## Task prompt
Write out every entry exactly as given, but omit the pictures.

## Dataset items
__________________________________________________

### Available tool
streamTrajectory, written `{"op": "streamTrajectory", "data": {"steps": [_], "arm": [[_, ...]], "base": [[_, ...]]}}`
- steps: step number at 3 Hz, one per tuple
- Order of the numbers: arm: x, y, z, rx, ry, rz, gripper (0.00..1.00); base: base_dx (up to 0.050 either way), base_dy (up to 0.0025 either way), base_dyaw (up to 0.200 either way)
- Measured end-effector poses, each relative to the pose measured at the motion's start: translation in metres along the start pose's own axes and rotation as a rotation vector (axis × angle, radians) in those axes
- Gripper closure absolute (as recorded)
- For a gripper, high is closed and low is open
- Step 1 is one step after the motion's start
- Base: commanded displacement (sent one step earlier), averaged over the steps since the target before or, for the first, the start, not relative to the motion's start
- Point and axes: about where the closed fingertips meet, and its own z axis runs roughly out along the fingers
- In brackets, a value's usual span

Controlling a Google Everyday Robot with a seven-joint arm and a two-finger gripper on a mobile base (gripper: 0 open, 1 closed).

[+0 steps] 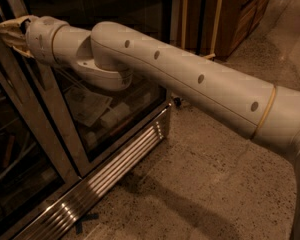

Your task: Pick orange can from top drawer and place on counter

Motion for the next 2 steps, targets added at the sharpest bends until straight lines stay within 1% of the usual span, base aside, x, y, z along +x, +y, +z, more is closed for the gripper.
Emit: {"op": "streamTrajectory", "data": {"steps": [1,2], "arm": [[-0.003,0.000,0.000,0.000,0.000,0.000,1.00],[-0.010,-0.018,0.006,0.019,-0.034,-0.007,1.00]], "base": [[0.000,0.00000,0.000],[0.000,0.00000,0.000]]}}
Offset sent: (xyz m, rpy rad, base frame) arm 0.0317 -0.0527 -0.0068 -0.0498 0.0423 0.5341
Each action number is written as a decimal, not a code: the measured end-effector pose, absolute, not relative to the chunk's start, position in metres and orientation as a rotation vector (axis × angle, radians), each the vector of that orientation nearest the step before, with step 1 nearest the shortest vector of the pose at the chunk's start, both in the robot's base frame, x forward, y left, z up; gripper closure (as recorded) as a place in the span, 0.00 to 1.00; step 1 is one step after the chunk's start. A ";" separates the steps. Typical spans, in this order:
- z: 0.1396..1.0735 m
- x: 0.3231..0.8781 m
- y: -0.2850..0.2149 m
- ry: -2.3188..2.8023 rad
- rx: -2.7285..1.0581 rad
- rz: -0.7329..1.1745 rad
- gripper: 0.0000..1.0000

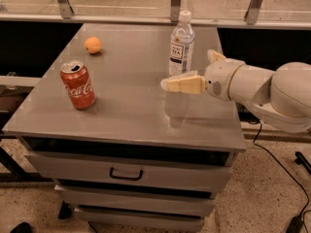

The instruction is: Move blue plastic bottle near orange

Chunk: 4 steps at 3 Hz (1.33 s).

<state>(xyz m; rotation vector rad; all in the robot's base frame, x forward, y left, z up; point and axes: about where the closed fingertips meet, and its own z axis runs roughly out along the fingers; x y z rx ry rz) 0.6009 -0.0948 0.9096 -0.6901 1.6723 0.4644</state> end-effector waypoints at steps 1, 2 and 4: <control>0.901 0.624 -0.097 1.707 -0.668 0.374 0.00; 0.904 0.643 -0.114 1.714 -0.596 0.287 0.00; 0.916 0.658 -0.123 1.689 -0.503 0.298 0.00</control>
Offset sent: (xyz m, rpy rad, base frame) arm 0.0642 -0.0443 -0.0017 -0.0691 -0.0483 -0.2859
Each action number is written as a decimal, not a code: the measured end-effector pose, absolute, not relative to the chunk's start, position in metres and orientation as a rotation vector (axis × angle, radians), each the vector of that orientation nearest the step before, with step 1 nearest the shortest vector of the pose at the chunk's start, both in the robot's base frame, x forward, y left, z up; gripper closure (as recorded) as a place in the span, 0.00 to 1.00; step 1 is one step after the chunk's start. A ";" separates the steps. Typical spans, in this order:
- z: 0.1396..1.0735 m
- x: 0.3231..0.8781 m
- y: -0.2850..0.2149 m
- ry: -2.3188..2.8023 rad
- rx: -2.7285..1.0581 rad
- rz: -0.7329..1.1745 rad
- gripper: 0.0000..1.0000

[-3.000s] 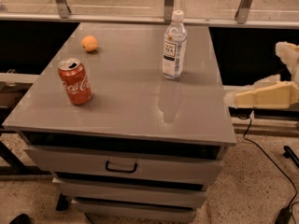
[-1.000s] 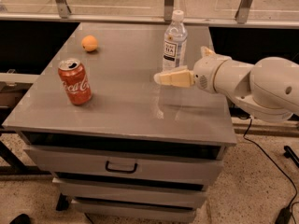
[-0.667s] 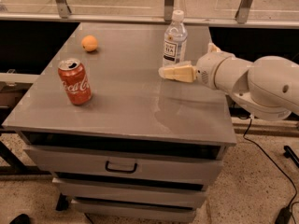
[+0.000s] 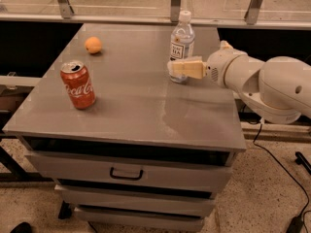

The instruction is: Move blue plastic bottle near orange

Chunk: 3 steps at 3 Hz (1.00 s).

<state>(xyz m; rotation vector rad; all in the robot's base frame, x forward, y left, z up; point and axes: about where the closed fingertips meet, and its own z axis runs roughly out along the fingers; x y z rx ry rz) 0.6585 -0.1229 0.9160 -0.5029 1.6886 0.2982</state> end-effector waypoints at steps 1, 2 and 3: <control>0.920 0.661 -0.118 1.675 -0.497 0.309 0.00; 0.921 0.671 -0.106 1.644 -0.490 0.317 0.00; 0.919 0.684 -0.086 1.607 -0.484 0.335 0.00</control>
Offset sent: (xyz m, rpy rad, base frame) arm 0.0334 0.0377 0.0014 0.0628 -0.0968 0.0068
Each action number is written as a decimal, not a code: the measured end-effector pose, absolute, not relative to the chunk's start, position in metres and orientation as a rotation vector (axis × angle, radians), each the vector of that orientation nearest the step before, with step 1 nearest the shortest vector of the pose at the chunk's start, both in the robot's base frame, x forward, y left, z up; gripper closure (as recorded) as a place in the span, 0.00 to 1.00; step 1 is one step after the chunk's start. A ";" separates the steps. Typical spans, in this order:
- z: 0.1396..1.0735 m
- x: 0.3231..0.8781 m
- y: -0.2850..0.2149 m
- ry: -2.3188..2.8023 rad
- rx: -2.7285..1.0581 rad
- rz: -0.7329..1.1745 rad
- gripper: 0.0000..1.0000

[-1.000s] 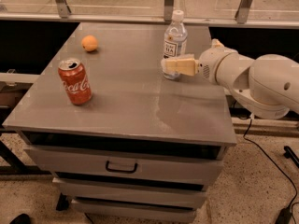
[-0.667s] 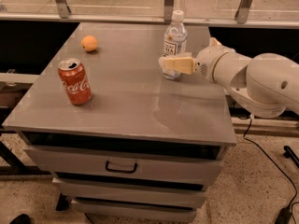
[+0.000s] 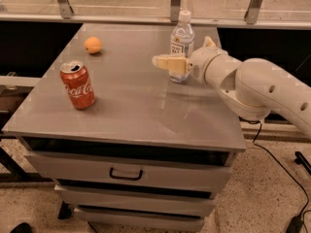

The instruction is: Move blue plastic bottle near orange

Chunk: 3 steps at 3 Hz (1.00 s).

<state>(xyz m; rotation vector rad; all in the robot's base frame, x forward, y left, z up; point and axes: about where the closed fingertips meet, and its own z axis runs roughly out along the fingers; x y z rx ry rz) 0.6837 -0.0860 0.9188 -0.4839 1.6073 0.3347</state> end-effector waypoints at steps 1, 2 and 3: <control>0.914 0.694 -0.073 1.587 -0.489 0.348 0.00; 0.911 0.699 -0.069 1.585 -0.470 0.354 0.16; 0.912 0.703 -0.066 1.589 -0.451 0.366 0.39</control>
Offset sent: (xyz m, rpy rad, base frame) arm 0.0227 0.0171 -0.0118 0.0465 -0.0148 -0.0138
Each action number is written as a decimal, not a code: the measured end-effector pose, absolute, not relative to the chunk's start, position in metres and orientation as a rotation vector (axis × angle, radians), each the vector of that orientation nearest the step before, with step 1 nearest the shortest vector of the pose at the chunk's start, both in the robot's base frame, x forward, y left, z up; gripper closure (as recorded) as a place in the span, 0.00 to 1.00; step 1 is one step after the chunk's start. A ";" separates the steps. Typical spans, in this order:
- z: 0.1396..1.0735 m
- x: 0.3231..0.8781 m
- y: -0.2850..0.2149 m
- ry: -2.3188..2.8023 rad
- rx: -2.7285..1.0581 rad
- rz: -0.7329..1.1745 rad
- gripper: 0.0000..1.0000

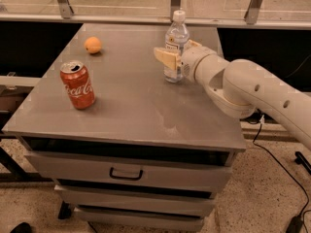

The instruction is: Move blue plastic bottle near orange

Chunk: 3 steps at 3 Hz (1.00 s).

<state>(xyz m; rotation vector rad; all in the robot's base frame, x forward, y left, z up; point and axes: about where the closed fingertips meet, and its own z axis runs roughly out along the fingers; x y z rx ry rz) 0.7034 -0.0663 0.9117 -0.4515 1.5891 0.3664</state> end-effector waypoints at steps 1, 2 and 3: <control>0.916 0.711 -0.060 1.586 -0.442 0.407 0.64; 0.932 0.727 -0.031 1.539 -0.457 0.502 0.86; 0.954 0.753 0.017 1.440 -0.539 0.604 1.00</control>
Offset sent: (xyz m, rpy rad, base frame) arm 0.0507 0.0649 0.0508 0.1816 -0.0485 0.1800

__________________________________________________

## Exercise solution
### Available tool
streamTrajectory, written `{"op": "streamTrajectory", "data": {"steps": [_], "arm": [[_, ...]], "base": [[_, ...]]}}`
- steps: step number at 3 Hz, one per tuple
- Order of the numbers: arm: x, y, z, rx, ry, rz, gripper (0.00..1.00); base: base_dx (up to 0.050 either way), base_dy (up to 0.0025 either way), base_dyaw (up to 0.200 either way)
- Measured end-effector poses, each relative to the pose measured at the motion's start: translation in metres along the start pose's own axes and rotation as a rotation vector (axis × angle, radians) in those axes
- Gripper closure absolute (as recorded)
- For a gripper, high is closed and low is open
- Step 1 is one step after the motion's start
- Base: commanded displacement (sent one step earlier), averaged over the steps since the target before or, for the first, the start, not relative to the motion's start
- Point and axes: about where the closed fingertips meet, and its own z axis runs roughly out along the fingers
- In brackets, a value's usual span

Controlling a Google Everyday Robot with a seven-joint arm and a two-finger gripper on a mobile base (gripper: 0 open, 1 closed).

[+0 steps] 

Your task: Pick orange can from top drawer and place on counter

Motion for the next 2 steps, targets added at the sharpest bends until straight lines stay within 1% of the usual span, base aside, x, y, z along +x, +y, +z, more is closed for the gripper.
Emit: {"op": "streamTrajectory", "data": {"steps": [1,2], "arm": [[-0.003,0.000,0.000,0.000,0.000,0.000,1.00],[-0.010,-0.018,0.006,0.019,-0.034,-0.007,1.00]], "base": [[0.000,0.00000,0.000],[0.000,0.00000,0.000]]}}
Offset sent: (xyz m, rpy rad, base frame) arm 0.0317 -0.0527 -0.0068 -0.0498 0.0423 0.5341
Each action number is written as a decimal, not a code: the measured end-effector pose, absolute, not relative to the chunk's start, position in metres and orientation as a rotation vector (axis × angle, radians), each the vector of that orientation nearest the step before, with step 1 nearest the shortest vector of the pose at the chunk's start, both in the robot's base frame, x forward, y left, z up; gripper closure (as recorded) as a place in the span, 0.00 to 1.00; step 1 is one step after the chunk's start. A ";" separates the steps. Typical spans, in this order:
- z: 0.1396..1.0735 m
- x: 0.3231..0.8781 m
- y: -0.2850..0.2149 m
- ry: -2.3188..2.8023 rad
- rx: -2.7285..1.0581 rad
- rz: -0.7329..1.1745 rad
- gripper: 0.0000..1.0000


The instruction is: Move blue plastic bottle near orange

Chunk: 4 steps at 3 Hz (1.33 s).

<state>(xyz m; rotation vector rad; all in the robot's base frame, x forward, y left, z up; point and axes: about where the closed fingertips meet, and its own z axis runs roughly out along the fingers; x y z rx ry rz) 0.6009 -0.0948 0.9096 -0.6901 1.6723 0.4644</state> end-effector waypoints at steps 1, 2 and 4: <control>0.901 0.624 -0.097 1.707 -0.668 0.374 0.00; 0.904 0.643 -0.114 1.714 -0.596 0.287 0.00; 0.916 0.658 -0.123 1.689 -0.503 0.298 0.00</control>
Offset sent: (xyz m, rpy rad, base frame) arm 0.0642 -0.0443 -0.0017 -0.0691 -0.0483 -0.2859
Each action number is written as a decimal, not a code: the measured end-effector pose, absolute, not relative to the chunk's start, position in metres and orientation as a rotation vector (axis × angle, radians), each the vector of that orientation nearest the step before, with step 1 nearest the shortest vector of the pose at the chunk's start, both in the robot's base frame, x forward, y left, z up; gripper closure (as recorded) as a place in the span, 0.00 to 1.00; step 1 is one step after the chunk's start. A ";" separates the steps. Typical spans, in this order:
- z: 0.1396..1.0735 m
- x: 0.3231..0.8781 m
- y: -0.2850..0.2149 m
- ry: -2.3188..2.8023 rad
- rx: -2.7285..1.0581 rad
- rz: -0.7329..1.1745 rad
- gripper: 0.0000..1.0000

[-3.000s] 
[-1.000s] 
[-0.667s] 
[+0.000s] 

The instruction is: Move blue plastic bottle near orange

Chunk: 3 steps at 3 Hz (1.00 s).

<state>(xyz m; rotation vector rad; all in the robot's base frame, x forward, y left, z up; point and axes: about where the closed fingertips meet, and its own z axis runs roughly out along the fingers; x y z rx ry rz) 0.6585 -0.1229 0.9160 -0.5029 1.6886 0.2982</state> end-effector waypoints at steps 1, 2 and 3: <control>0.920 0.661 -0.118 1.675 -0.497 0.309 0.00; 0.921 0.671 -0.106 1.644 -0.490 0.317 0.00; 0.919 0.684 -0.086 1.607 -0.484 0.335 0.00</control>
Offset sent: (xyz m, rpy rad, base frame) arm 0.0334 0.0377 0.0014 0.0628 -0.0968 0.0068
Each action number is written as a decimal, not a code: the measured end-effector pose, absolute, not relative to the chunk's start, position in metres and orientation as a rotation vector (axis × angle, radians), each the vector of that orientation nearest the step before, with step 1 nearest the shortest vector of the pose at the chunk's start, both in the robot's base frame, x forward, y left, z up; gripper closure (as recorded) as a place in the span, 0.00 to 1.00; step 1 is one step after the chunk's start. A ";" separates the steps. Typical spans, in this order:
- z: 0.1396..1.0735 m
- x: 0.3231..0.8781 m
- y: -0.2850..0.2149 m
- ry: -2.3188..2.8023 rad
- rx: -2.7285..1.0581 rad
- rz: -0.7329..1.1745 rad
- gripper: 0.0000..1.0000

[-1.000s] 
[-0.667s] 
[+0.000s] 

The instruction is: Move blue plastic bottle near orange

Chunk: 3 steps at 3 Hz (1.00 s).

<state>(xyz m; rotation vector rad; all in the robot's base frame, x forward, y left, z up; point and axes: about where the closed fingertips meet, and its own z axis runs roughly out along the fingers; x y z rx ry rz) 0.6837 -0.0860 0.9188 -0.4839 1.6073 0.3347</state> end-effector waypoints at steps 1, 2 and 3: <control>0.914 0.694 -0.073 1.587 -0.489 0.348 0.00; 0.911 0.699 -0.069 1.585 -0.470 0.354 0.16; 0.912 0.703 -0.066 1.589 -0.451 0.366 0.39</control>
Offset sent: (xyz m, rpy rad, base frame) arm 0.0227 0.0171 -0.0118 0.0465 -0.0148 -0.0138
Each action number is written as a decimal, not a code: the measured end-effector pose, absolute, not relative to the chunk's start, position in metres and orientation as a rotation vector (axis × angle, radians), each the vector of that orientation nearest the step before, with step 1 nearest the shortest vector of the pose at the chunk's start, both in the robot's base frame, x forward, y left, z up; gripper closure (as recorded) as a place in the span, 0.00 to 1.00; step 1 is one step after the chunk's start. A ";" separates the steps. Typical spans, in this order:
- z: 0.1396..1.0735 m
- x: 0.3231..0.8781 m
- y: -0.2850..0.2149 m
- ry: -2.3188..2.8023 rad
- rx: -2.7285..1.0581 rad
- rz: -0.7329..1.1745 rad
- gripper: 0.0000..1.0000


The instruction is: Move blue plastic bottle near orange

Chunk: 3 steps at 3 Hz (1.00 s).

<state>(xyz m; rotation vector rad; all in the robot's base frame, x forward, y left, z up; point and axes: about where the closed fingertips meet, and its own z axis runs roughly out along the fingers; x y z rx ry rz) 0.7034 -0.0663 0.9117 -0.4515 1.5891 0.3664</state> end-effector waypoints at steps 1, 2 and 3: <control>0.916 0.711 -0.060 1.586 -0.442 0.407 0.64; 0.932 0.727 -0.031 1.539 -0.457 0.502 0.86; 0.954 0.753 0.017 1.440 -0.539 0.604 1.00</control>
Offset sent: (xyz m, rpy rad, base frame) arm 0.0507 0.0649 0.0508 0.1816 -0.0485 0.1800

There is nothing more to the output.